Sometimes big crime families or notorious serial killers get away with it, but it doesn't lower the threshold for anyone else

It doesn't make it any better that someone else is doing even worse. You don't get to do a little crime, as a treat

  • dfxm12 3 days ago

    Focus on the bad thing, not piling on the guy who is serving his sentence (while also making a new life for himself).

    • rafaelmn 3 days ago

      I wouldn't say he's piling on him, just replying to the guy aboowho made it sound like this guy is in jail for smoking weed.

      • ipaddr 3 days ago

        A few years ago they would have been in jail. Pick the wrong state you still could end up in jail.

        Punishing is always a recipe for they punishment going back to society

  • ipaddr 3 days ago

    Evil is a religious concept.

    Selling drugs isn't evil. Not selling drug doesn't make you good. People take drugs for various reasons. If a doctor sells them they are good but if someone else sells them they are evil?

    The person buying could have been fired and can't afford Doctors prescription so the person selling could be an angel.

    • e40 3 days ago

      A doctor that over-prescribes them would be arrested, too. Or one that prescribed it to someone for a non-medical reason. (There are many of those latter docs.)

      People that sell fentanyl (or similar) are very bad for society, to avoid the triggering "evil". Look how many people have died in the last 10 years. It's insane.

      EDIT: I personally know a young man that died from a fent overdose and it's likely he didn't know what he took had fent in it. 22 years old and the whole world ahead him. Completely destroyed his family.

      • squircle 3 days ago

        They would be arrested for over prescribing now. If you look at the state of the world 20 years ago or more it looks much different from here.

    • imtringued 3 days ago

      Fentanyl takes the fun out of drugs and since its laced in every street drug these days it means that no drug is safe anymore.

      It cannot be understated how harmful fentanyl is and how low quality of a drug it is. Low quality as in the high sucks.

      (I've never taken drugs and I don't drink)

    • evidencetamper 3 days ago

      Evil is a moral concept, which is less tied to religion these days.

      Drugs are an anti-social drain on society, that sickens its buyers, turning them into zombies or criminals, and turns the sellers into greedy, violent people who corrupt law enforcement.

      Your edge case of an angel doesn't translate to the actual realities of drug trafficking and addiction.

  • cortesoft 3 days ago

    > Evil is a threshold, it's not a competition with limited spots

    No, but our enforcement has limited resources. We can't arrest and jail every offender of every crime, so we pick and choose where to spend our enforcement resources. All the money spent pursuing, arresting, trying, and imprisoning this guy could have been spent going after people like the Sacklers.

  • cess11 3 days ago

    "You don't get to do a little crime, as a treat"
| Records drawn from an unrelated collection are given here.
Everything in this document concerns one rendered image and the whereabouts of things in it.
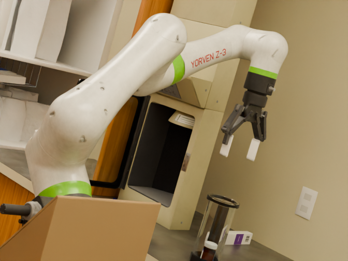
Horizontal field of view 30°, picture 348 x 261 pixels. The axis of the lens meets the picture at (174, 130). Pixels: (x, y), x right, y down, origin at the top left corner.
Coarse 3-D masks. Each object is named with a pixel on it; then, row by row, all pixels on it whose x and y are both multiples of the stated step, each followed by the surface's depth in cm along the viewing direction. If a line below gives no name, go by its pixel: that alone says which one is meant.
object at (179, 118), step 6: (174, 114) 251; (180, 114) 248; (186, 114) 247; (168, 120) 252; (174, 120) 249; (180, 120) 247; (186, 120) 246; (192, 120) 246; (186, 126) 246; (192, 126) 246
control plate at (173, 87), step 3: (174, 84) 238; (168, 87) 242; (171, 87) 240; (174, 87) 239; (165, 90) 245; (171, 90) 242; (174, 90) 240; (177, 90) 239; (165, 93) 247; (168, 93) 245; (171, 93) 243; (174, 93) 242; (177, 93) 240; (174, 96) 243; (177, 96) 242; (180, 96) 240
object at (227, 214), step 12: (216, 204) 203; (228, 204) 203; (204, 216) 207; (216, 216) 204; (228, 216) 204; (204, 228) 206; (216, 228) 204; (228, 228) 206; (204, 240) 205; (216, 240) 205; (204, 252) 205; (216, 252) 206
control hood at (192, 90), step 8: (184, 80) 231; (192, 80) 228; (200, 80) 231; (184, 88) 234; (192, 88) 230; (200, 88) 232; (208, 88) 235; (184, 96) 238; (192, 96) 234; (200, 96) 233; (192, 104) 238; (200, 104) 234
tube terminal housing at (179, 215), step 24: (192, 24) 246; (216, 72) 236; (168, 96) 250; (216, 96) 239; (144, 120) 258; (216, 120) 243; (192, 144) 239; (192, 168) 241; (120, 192) 263; (192, 192) 244; (168, 216) 242; (192, 216) 248
    Why not? I much prefer a society in which I can get away with some crimes to one where every crime is prosecuted.

    • rangestransform 3 days ago

      Discretionary enforcement is just used as a way to disguise discrimination

      Perhaps our laws would be fairer and simpler if enforcement were draconian and uniform

      • cess11 3 days ago

        Only a minuscule portion of actual crime comes to the attention of the state.

      • rustcleaner 3 days ago

        Better a potentially discriminatory society I'm the ingroup in, than a totalitarian utopia where every criminal rule is enforced mercilessly.

BeetleB 3 days ago

Bush and his cronies resulted in the death of far more innocent people than your typical murderer. But we don't stop sending murderers to prison just because Bush/Cheney are not in prison.

I've voted for drug legalization (including possession). However, that doesn't mean that I condone all drug dealing behavior.

tptacek 3 days ago

It took something like a decade to put Capone away. We still locked up murderers during that period.

The whole thread is silly. I don't think a lot of people here are going to stick up for a 15 year stretch for a 24 year old for selling opiates. Probably don't need to pull the Sacklers into it.

  • cortesoft 3 days ago

    I don't think it is silly to be reminded of the inequalities of our penal system.

nkrisc 3 days ago

Yes, they should be in jail for longer than he is.

e40 3 days ago

Whataboutism. Selling the drug he was peddling kills people. Lots of people. This is not a “no victims” crime.

EDIT: another commentor found that it was MDMA and weed, so this discussion is purely theoretical and doesn’t apply to OP.

  • Reasoning 3 days ago

    MDMA and weed was his initial sentence. He's in prison now for selling synthetic opioids.